REQUIRED ACTION
Please retype the data below line for line and leave out every picture.
BEGIN DATA SEGMENT
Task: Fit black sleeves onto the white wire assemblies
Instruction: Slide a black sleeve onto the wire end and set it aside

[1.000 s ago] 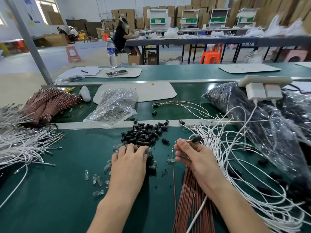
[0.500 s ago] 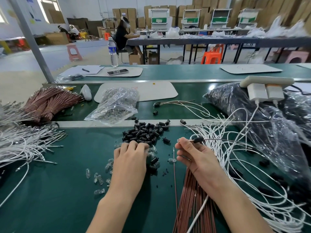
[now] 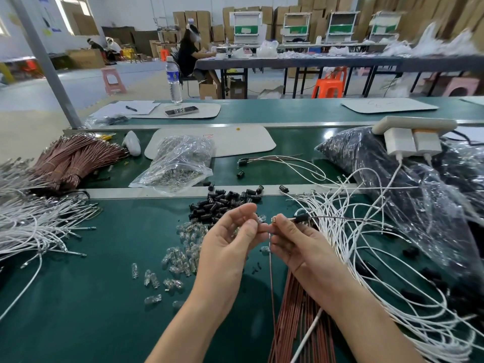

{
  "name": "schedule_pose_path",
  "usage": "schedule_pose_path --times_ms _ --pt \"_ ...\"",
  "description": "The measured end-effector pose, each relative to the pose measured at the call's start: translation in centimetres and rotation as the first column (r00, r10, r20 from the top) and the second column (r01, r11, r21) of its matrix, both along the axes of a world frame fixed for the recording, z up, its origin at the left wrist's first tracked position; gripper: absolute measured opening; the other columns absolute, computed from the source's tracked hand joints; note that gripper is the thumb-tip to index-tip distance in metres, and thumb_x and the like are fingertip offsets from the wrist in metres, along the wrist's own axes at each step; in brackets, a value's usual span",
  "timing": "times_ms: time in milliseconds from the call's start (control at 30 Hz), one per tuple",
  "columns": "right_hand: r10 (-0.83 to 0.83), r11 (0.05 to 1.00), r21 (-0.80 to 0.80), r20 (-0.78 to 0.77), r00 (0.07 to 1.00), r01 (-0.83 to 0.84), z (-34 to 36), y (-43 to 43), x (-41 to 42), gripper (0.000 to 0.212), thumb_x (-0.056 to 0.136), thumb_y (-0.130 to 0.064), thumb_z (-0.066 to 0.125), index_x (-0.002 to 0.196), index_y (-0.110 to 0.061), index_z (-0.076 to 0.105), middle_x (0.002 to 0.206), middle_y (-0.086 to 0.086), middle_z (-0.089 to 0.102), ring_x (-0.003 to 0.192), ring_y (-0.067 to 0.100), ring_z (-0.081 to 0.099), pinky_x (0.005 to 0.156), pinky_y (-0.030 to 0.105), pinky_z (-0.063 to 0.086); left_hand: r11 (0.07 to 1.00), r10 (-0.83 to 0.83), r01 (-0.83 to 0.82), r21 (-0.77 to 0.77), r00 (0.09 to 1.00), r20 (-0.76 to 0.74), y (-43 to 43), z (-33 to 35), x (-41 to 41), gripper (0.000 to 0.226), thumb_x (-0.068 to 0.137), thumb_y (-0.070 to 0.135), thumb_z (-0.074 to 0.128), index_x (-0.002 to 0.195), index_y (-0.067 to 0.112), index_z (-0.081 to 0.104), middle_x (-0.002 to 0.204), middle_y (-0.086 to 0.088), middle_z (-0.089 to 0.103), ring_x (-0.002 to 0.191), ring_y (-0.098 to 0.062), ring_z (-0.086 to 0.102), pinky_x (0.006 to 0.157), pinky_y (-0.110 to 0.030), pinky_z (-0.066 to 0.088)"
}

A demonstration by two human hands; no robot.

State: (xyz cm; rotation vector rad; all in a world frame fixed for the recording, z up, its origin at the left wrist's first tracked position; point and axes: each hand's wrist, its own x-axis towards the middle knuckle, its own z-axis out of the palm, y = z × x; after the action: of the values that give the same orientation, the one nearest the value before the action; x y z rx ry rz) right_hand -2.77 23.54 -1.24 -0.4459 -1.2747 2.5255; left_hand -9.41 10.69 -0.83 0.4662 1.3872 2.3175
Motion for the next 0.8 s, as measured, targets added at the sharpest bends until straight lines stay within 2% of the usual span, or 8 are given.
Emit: schedule_pose_path --times_ms 100,267,433,533,700,800 --pt "0.010 1.000 0.021 -0.003 1.000 -0.010 -0.08 -0.15 -0.07 0.026 0.069 -0.031 0.080 0.083 -0.008 0.081 0.096 0.015 0.077 0.070 0.012 0.071 0.062 0.021 0.058 0.999 -0.026 0.025 -0.019 1.000 -0.014 -0.19 0.06 0.07 0.026 0.095 0.003 0.062 0.098 0.024 0.078 0.095 -0.004 0.076 0.094 -0.021 0.074 0.080 -0.021 0.057" --pt "0.020 0.999 0.037 -0.014 1.000 -0.019 -0.27 -0.18 -0.21 0.029 0.069 -0.033 0.082 0.085 -0.008 0.081 0.095 0.013 0.077 0.073 0.012 0.071 0.065 0.023 0.059 0.995 -0.006 -0.007 -0.096 0.991 -0.132 -0.19 0.08 0.38 0.024 0.096 0.002 0.063 0.106 0.022 0.071 0.096 0.000 0.077 0.097 -0.022 0.074 0.085 -0.022 0.056" --pt "0.008 1.000 0.024 -0.015 1.000 -0.008 -0.33 -0.25 -0.24 0.023 0.068 -0.034 0.083 0.078 -0.013 0.081 0.088 0.009 0.077 0.069 0.010 0.070 0.062 0.021 0.057 0.977 0.033 -0.092 -0.191 0.956 -0.293 -0.29 -0.04 0.74 0.029 0.096 0.007 0.066 0.102 0.035 0.071 0.093 -0.006 0.076 0.094 -0.030 0.071 0.079 -0.025 0.057" --pt "-0.001 1.000 0.015 -0.017 1.000 0.002 -0.50 -0.15 -0.26 0.023 0.068 -0.034 0.083 0.079 -0.014 0.081 0.087 0.008 0.077 0.069 0.010 0.071 0.062 0.021 0.057 0.974 0.044 -0.113 -0.197 0.944 -0.326 -0.14 -0.24 0.88 0.028 0.095 0.008 0.067 0.101 0.035 0.071 0.091 -0.007 0.075 0.093 -0.034 0.069 0.075 -0.030 0.057" --pt "0.004 1.000 0.005 -0.028 1.000 -0.004 -0.74 -0.10 -0.34 0.025 0.069 -0.034 0.085 0.081 -0.012 0.081 0.088 0.007 0.077 0.071 0.010 0.071 0.064 0.021 0.057 0.972 0.041 -0.120 -0.204 0.935 -0.352 -0.12 -0.28 0.77 0.022 0.094 0.005 0.067 0.103 0.025 0.070 0.093 -0.002 0.075 0.091 -0.024 0.073 0.075 -0.020 0.057" --pt "0.005 1.000 0.014 -0.030 1.000 -0.005 -0.79 -0.02 -0.35 0.024 0.069 -0.034 0.084 0.080 -0.013 0.081 0.086 0.006 0.077 0.071 0.010 0.071 0.064 0.021 0.057 0.968 0.018 -0.109 -0.226 0.928 -0.371 -0.23 -0.25 0.60 0.022 0.095 0.005 0.067 0.102 0.025 0.069 0.095 -0.002 0.075 0.093 -0.020 0.073 0.079 -0.022 0.057"
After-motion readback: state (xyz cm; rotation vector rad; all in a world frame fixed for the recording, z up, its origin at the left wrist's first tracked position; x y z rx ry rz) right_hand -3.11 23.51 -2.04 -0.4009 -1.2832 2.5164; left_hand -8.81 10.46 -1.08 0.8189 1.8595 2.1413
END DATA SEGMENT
YOUR SOLUTION
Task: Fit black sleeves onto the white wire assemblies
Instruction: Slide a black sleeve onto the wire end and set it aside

[1.000 s ago] 
[0.500 s ago] 
[now] 

{
  "name": "schedule_pose_path",
  "usage": "schedule_pose_path --times_ms _ --pt \"_ ...\"",
  "description": "The measured end-effector pose, each relative to the pose measured at the call's start: translation in centimetres and rotation as the first column (r00, r10, r20 from the top) and the second column (r01, r11, r21) of its matrix, both along the axes of a world frame fixed for the recording, z up, its origin at the left wrist's first tracked position; gripper: absolute measured opening; the other columns absolute, computed from the source's tracked hand joints; note that gripper is the thumb-tip to index-tip distance in metres, and thumb_x and the like are fingertip offsets from the wrist in metres, along the wrist's own axes at each step; in brackets, a value's usual span",
  "timing": "times_ms: time in milliseconds from the call's start (control at 30 Hz), one per tuple",
  "columns": "right_hand: r10 (-0.83 to 0.83), r11 (0.05 to 1.00), r21 (-0.80 to 0.80), r20 (-0.78 to 0.77), r00 (0.07 to 1.00), r01 (-0.83 to 0.84), z (-34 to 36), y (-43 to 43), x (-41 to 42), gripper (0.000 to 0.212), thumb_x (-0.056 to 0.136), thumb_y (-0.130 to 0.064), thumb_z (-0.066 to 0.125), index_x (-0.002 to 0.196), index_y (-0.110 to 0.061), index_z (-0.076 to 0.105), middle_x (0.002 to 0.206), middle_y (-0.086 to 0.086), middle_z (-0.089 to 0.102), ring_x (-0.003 to 0.192), ring_y (-0.067 to 0.100), ring_z (-0.081 to 0.099), pinky_x (0.005 to 0.156), pinky_y (-0.030 to 0.105), pinky_z (-0.063 to 0.086); left_hand: r11 (0.07 to 1.00), r10 (-0.83 to 0.83), r01 (-0.83 to 0.82), r21 (-0.77 to 0.77), r00 (0.09 to 1.00), r20 (-0.76 to 0.74), y (-43 to 43), z (-33 to 35), x (-41 to 41), gripper (0.000 to 0.226), thumb_x (-0.068 to 0.137), thumb_y (-0.070 to 0.135), thumb_z (-0.074 to 0.128), index_x (-0.002 to 0.195), index_y (-0.067 to 0.112), index_z (-0.081 to 0.104), middle_x (-0.002 to 0.204), middle_y (-0.086 to 0.088), middle_z (-0.089 to 0.103), ring_x (-0.002 to 0.191), ring_y (-0.098 to 0.062), ring_z (-0.086 to 0.102), pinky_x (0.006 to 0.157), pinky_y (-0.110 to 0.030), pinky_z (-0.066 to 0.088)"
}

A demonstration by two human hands; no robot.

State: (xyz cm; rotation vector rad; all in a world frame fixed for the recording, z up, its origin at the left wrist's first tracked position; point and axes: each hand's wrist, its own x-axis towards the middle knuckle, its own z-axis out of the palm, y = z × x; after the action: of the values that give the same orientation, the one nearest the value before the action; x y z rx ry rz) right_hand -2.77 23.54 -1.24 -0.4459 -1.2747 2.5255; left_hand -9.41 10.69 -0.83 0.4662 1.3872 2.3175
Motion for the next 0.8 s, as measured, targets added at the sharpest bends until straight lines stay within 2% of the usual span, or 8 are given.
Emit: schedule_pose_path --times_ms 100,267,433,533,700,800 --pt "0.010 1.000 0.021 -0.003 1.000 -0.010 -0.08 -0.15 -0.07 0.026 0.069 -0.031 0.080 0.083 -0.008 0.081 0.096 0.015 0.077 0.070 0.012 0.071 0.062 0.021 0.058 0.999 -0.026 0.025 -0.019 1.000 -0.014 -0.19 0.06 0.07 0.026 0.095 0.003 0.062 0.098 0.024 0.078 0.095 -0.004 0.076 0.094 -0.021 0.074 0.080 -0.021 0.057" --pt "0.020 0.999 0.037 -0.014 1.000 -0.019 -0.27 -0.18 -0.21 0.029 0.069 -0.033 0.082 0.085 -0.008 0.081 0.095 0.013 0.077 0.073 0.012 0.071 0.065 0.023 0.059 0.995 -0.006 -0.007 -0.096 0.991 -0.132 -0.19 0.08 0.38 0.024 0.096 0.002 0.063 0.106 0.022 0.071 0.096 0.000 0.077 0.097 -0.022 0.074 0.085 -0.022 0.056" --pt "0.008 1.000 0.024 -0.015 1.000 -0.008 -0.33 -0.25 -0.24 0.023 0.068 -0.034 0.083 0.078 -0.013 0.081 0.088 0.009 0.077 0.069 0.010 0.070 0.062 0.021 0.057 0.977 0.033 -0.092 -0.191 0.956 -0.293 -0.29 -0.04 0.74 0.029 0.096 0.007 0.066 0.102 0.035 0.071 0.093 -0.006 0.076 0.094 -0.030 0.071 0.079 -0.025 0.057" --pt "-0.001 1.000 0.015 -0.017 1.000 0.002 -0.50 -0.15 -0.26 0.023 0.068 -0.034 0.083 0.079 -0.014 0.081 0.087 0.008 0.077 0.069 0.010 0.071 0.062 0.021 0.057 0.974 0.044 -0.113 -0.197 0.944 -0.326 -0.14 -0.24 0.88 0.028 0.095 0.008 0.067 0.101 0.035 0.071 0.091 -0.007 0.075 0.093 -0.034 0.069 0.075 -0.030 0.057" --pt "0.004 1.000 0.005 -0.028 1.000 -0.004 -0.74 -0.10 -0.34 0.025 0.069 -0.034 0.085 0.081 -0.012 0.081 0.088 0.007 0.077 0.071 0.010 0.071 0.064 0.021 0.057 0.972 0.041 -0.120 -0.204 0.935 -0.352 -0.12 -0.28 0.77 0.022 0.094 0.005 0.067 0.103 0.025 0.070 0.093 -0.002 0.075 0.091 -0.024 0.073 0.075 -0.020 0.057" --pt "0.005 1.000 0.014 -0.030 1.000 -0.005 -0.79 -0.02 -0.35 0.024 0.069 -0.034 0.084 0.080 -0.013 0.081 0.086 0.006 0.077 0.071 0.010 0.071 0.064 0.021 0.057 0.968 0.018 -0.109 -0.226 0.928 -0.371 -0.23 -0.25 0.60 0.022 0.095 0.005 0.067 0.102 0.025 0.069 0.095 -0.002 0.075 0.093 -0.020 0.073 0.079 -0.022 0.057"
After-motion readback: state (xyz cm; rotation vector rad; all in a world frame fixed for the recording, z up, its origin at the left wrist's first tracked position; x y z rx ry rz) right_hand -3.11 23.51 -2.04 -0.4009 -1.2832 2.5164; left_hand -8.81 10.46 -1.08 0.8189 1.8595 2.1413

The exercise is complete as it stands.